Table culture known as supra has a deeper implication than an ordinary meal in Georgia. Manifesting profound age-old relationships, it brings together many different aspects of Georgian culture from the ancient wine-related customs and local cuisine to polyphonic music, spontaneous poetry reading, dance and finally, the traditions of hospitality, which is a particular local feature.

Georgian national cuisine is remarkable for its use of assorted kinds of meat, fish, vegetables, cheeses, pickles and pungent seasonings. Various historical regions of Georgia are known for their particular dishes. In western Georgia the corn flour flat cakes - mchadi are especially widespread, while in the eastern Georgia there are white bent breads baked in huge clay jugs. Georgian cuisine makes extensive use of walnuts. Both western and eastern Georgians are famous for their special sauce from walnuts, garlic and spices. Amongst the most famous Georgian dishes are Khinkali - dumplings (the pastry rounds filled with forcemeat), which originated from the eastern mountainous Georgia and khachapuri - baked pastry with cheese, which varies from region to region, namely in Imereti, Adjara and Samegrelo. The latter is especially distinguished for its spicy, hot food. Georgian desserts amongst others include gozinaki - walnuts coated in honey specially prepared for Christmas and New Year celebrations and churchkhela, in which walnut pieces are threaded on a string, dipped in thickened, sweetened grape juice and subsequently dried out.

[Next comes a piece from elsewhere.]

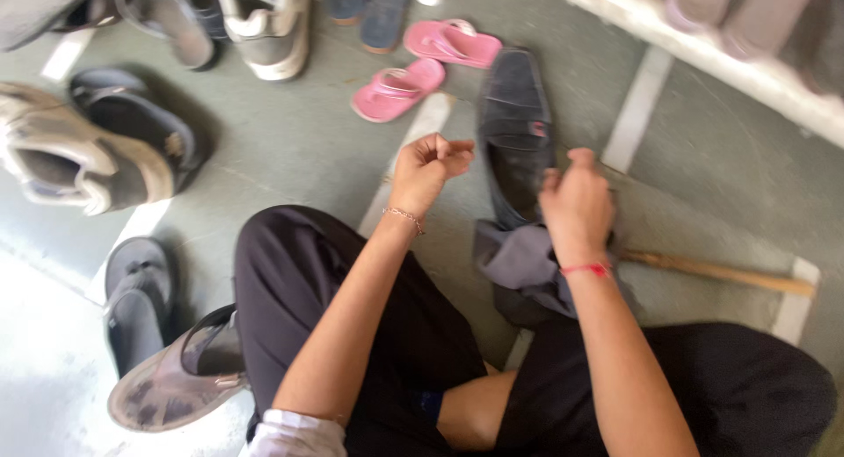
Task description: The person sits on the floor and wipes several pairs of shoes with a gray cloth, including sandals and slip-ons. After cleaning each shoe, the person places it on a nearby white shoe rack.
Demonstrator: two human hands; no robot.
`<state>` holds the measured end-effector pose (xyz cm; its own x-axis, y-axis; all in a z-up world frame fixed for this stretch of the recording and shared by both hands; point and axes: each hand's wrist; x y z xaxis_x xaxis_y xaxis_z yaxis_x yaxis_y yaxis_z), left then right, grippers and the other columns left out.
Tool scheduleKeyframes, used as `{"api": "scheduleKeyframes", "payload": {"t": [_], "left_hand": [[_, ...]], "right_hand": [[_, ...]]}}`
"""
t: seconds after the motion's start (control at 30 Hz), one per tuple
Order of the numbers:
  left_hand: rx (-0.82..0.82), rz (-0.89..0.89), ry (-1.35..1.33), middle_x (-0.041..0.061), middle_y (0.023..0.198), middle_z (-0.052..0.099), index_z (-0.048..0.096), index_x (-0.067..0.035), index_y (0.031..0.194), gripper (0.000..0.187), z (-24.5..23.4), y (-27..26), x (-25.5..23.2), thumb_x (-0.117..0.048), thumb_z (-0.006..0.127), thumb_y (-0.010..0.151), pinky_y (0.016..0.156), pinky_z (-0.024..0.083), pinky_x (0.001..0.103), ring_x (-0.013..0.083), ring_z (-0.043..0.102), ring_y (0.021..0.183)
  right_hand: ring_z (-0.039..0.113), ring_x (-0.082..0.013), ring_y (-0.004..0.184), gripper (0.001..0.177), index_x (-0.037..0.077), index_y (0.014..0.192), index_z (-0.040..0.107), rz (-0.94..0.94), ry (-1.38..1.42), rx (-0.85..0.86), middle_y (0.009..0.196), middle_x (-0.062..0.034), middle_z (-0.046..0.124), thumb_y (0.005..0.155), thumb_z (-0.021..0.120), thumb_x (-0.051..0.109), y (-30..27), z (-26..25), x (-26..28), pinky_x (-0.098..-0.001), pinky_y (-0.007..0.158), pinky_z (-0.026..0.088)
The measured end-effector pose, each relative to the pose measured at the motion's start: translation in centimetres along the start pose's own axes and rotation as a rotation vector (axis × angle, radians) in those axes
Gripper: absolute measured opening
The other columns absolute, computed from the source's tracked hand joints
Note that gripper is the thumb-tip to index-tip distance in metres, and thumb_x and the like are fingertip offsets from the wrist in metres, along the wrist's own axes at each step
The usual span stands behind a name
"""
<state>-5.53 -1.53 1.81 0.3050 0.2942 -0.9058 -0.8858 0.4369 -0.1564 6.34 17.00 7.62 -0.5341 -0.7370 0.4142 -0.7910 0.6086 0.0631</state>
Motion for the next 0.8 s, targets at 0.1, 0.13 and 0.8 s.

Yet the most important part of Georgian table is connected with the age-old tradition of winemaking, the roots of which can be traced back to the early sixth millennium BC. As it's widely known, Georgia is often referred to as "The cradle of wine making". In fact, many scholars argue that the generic word "wine" stems from the Georgian word "gvino". There are 525 indigenous grape varieties in Georgia. In several parts of Georgia today, but especially in the Kakheti region of eastern Georgia wine is still made in the traditional way. It is fermented and stored in large ceramic vessels qvevri, lined with beeswax and buried under the ground for temperature control in wine cellars, called marani. The living culture of wine production extends into virtually every Georgian family. Due to its ancient traditions, wine assumes the crucial role on Georgian table. Alongside the different wine styles varied from region to region, from light body whites to heavy bodied reds and sweet wines, Georgian table is extremely rich in tableware designated for serving and drinking wine, these are: chapi, khelada, karkara, azarfesha, doki, sura, chinchila, deda-khelada, marani, dzhami, tasi, piala and kantsi (horn vessel).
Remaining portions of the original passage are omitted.